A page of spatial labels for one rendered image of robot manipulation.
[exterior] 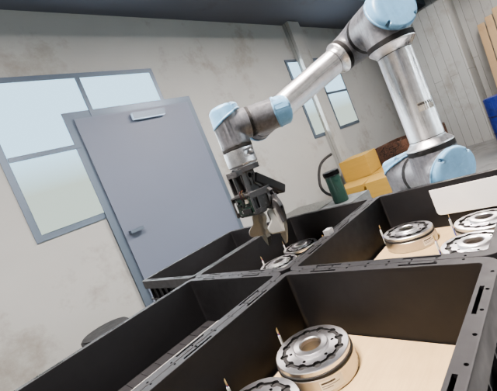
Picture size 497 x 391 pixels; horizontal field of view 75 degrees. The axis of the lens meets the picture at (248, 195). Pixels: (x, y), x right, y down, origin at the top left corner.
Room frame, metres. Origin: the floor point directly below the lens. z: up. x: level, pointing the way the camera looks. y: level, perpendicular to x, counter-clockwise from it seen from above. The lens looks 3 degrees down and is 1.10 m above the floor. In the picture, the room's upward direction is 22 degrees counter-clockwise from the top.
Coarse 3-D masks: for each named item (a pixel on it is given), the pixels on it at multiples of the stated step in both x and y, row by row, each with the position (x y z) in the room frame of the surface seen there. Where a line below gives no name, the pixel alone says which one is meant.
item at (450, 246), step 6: (462, 234) 0.56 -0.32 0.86; (468, 234) 0.55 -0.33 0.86; (450, 240) 0.55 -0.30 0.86; (456, 240) 0.54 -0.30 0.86; (444, 246) 0.54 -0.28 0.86; (450, 246) 0.53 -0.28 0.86; (456, 246) 0.52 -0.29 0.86; (486, 246) 0.48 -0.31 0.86; (444, 252) 0.52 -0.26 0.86; (450, 252) 0.52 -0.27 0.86; (456, 252) 0.51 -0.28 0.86
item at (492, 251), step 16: (464, 176) 0.66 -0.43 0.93; (400, 192) 0.75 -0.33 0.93; (368, 208) 0.74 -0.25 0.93; (496, 224) 0.39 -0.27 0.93; (496, 240) 0.35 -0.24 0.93; (304, 256) 0.57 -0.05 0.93; (416, 256) 0.39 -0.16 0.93; (432, 256) 0.38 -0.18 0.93; (448, 256) 0.36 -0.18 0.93; (464, 256) 0.35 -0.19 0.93; (480, 256) 0.33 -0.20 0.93; (496, 256) 0.33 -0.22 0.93
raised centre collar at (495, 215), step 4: (484, 212) 0.60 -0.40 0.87; (488, 212) 0.59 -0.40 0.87; (492, 212) 0.59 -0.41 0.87; (496, 212) 0.58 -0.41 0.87; (472, 216) 0.60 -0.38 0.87; (476, 216) 0.60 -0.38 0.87; (480, 216) 0.60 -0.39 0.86; (492, 216) 0.57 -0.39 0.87; (496, 216) 0.56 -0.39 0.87; (472, 220) 0.58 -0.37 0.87; (476, 220) 0.58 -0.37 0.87; (480, 220) 0.57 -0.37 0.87; (484, 220) 0.57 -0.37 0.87; (488, 220) 0.56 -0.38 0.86; (492, 220) 0.56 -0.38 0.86
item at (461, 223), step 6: (486, 210) 0.62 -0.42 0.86; (492, 210) 0.61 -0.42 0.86; (468, 216) 0.63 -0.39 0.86; (456, 222) 0.62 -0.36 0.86; (462, 222) 0.61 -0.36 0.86; (468, 222) 0.60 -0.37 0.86; (492, 222) 0.56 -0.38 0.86; (456, 228) 0.60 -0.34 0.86; (462, 228) 0.58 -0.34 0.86; (468, 228) 0.57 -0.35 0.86; (474, 228) 0.56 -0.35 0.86; (480, 228) 0.55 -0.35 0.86; (486, 228) 0.54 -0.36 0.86; (492, 228) 0.54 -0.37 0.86
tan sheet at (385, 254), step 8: (440, 232) 0.68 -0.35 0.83; (448, 232) 0.67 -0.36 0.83; (440, 240) 0.64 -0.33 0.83; (384, 248) 0.72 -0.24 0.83; (424, 248) 0.64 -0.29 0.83; (432, 248) 0.62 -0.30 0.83; (384, 256) 0.68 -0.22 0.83; (392, 256) 0.66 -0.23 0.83; (400, 256) 0.65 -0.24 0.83; (408, 256) 0.63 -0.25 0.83
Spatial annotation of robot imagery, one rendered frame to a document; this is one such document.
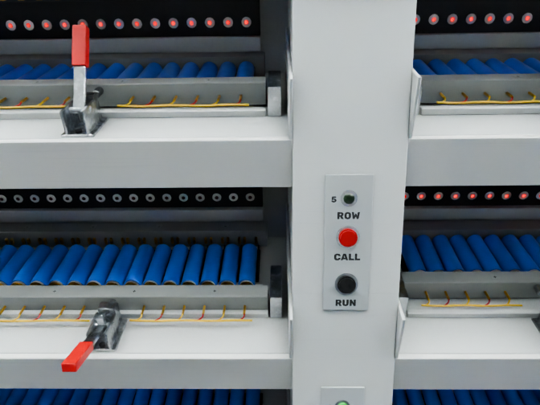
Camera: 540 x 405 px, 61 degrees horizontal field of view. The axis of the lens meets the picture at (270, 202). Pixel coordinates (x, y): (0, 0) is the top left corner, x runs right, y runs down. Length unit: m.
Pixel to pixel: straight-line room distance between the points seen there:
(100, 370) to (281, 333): 0.17
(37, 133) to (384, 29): 0.30
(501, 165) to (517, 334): 0.17
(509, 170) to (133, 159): 0.32
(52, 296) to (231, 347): 0.19
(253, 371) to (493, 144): 0.29
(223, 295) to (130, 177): 0.15
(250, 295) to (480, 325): 0.23
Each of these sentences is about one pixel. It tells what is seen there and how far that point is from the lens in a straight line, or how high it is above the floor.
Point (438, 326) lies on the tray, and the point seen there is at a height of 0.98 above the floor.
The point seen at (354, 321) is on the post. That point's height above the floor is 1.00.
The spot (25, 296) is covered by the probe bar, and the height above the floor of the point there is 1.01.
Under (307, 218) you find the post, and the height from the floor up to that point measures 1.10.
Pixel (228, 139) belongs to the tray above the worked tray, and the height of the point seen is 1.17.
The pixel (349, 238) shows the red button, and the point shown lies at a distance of 0.39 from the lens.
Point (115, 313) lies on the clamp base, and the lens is 0.48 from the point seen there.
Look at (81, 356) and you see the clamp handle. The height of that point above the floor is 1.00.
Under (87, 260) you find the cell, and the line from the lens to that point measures 0.56.
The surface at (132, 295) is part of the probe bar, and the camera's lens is 0.49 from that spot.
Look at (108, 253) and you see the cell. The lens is 0.56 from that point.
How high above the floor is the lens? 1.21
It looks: 14 degrees down
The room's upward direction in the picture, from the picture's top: 1 degrees counter-clockwise
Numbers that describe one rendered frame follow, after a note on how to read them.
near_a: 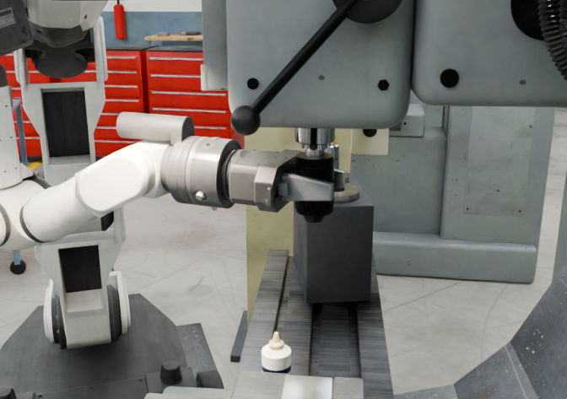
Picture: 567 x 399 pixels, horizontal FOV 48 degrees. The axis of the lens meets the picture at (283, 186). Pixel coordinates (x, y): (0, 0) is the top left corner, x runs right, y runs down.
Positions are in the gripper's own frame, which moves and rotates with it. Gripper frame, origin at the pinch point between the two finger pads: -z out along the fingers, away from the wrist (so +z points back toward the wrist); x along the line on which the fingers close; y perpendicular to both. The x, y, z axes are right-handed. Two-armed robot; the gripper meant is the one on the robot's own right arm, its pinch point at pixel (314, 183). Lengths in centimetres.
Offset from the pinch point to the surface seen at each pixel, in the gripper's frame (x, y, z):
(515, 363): 17.6, 29.7, -26.0
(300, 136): -2.1, -6.1, 1.2
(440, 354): 174, 123, -5
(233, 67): -11.0, -14.8, 5.6
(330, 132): -1.0, -6.6, -2.1
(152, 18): 798, 18, 494
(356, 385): -8.1, 21.3, -7.9
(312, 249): 30.4, 21.7, 9.1
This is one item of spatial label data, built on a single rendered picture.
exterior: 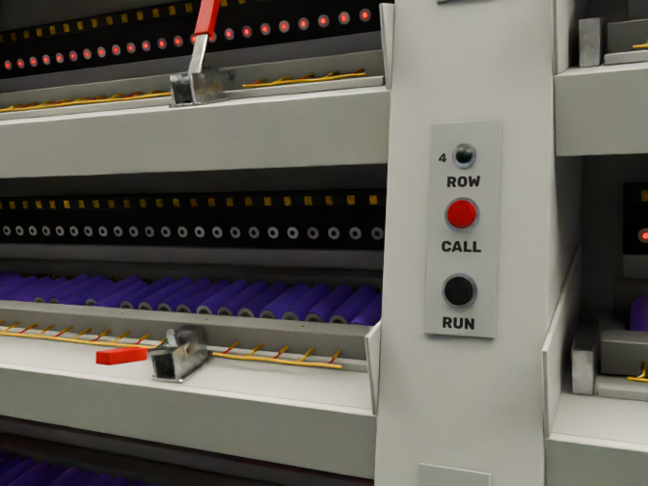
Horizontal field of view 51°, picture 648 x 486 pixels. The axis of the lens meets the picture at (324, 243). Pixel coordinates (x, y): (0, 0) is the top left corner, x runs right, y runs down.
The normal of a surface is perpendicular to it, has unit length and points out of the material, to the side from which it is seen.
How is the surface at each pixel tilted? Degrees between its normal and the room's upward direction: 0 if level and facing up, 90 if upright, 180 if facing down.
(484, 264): 90
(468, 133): 90
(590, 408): 21
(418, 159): 90
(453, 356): 90
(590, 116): 111
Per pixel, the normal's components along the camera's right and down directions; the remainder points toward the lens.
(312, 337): -0.41, 0.29
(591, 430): -0.11, -0.96
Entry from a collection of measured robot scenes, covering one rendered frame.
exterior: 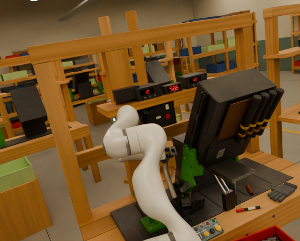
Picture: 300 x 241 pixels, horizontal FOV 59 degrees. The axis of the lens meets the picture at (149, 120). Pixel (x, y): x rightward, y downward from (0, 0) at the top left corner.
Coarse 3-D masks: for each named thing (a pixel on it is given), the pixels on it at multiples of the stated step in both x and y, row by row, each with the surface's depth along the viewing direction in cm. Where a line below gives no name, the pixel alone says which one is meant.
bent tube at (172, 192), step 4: (172, 148) 151; (168, 152) 152; (172, 152) 154; (176, 152) 151; (168, 160) 157; (164, 164) 158; (164, 168) 158; (164, 172) 157; (168, 172) 157; (168, 176) 155; (168, 180) 154; (168, 184) 153; (172, 184) 153; (172, 188) 151; (172, 192) 150; (172, 196) 149; (176, 196) 148
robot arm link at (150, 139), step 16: (128, 128) 95; (144, 128) 94; (160, 128) 95; (144, 144) 92; (160, 144) 91; (144, 160) 89; (144, 176) 85; (160, 176) 88; (144, 192) 83; (160, 192) 84; (144, 208) 83; (160, 208) 81; (176, 224) 79; (176, 240) 76; (192, 240) 76
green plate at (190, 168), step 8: (184, 144) 153; (184, 152) 153; (192, 152) 145; (184, 160) 153; (192, 160) 145; (184, 168) 153; (192, 168) 145; (200, 168) 149; (184, 176) 153; (192, 176) 146
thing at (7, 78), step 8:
□ □ □ □
With pictures omitted, repeat the entries above word for word from the line holding "It looks: 14 degrees down" down to the line holding "Picture: 567 x", keeping both of those lines.

--- Solution below ---
It looks: 14 degrees down
The room's upward direction in the picture, from the picture's top: 1 degrees counter-clockwise
Numbers that describe one rendered frame follow, after a note on how to read them.
near_a: 
Picture: 567 x 399 pixels, horizontal FOV 48 degrees. The axis of the lens meets the picture at (283, 186). Pixel coordinates (x, y): (0, 0) is the top left corner, x runs right, y runs down.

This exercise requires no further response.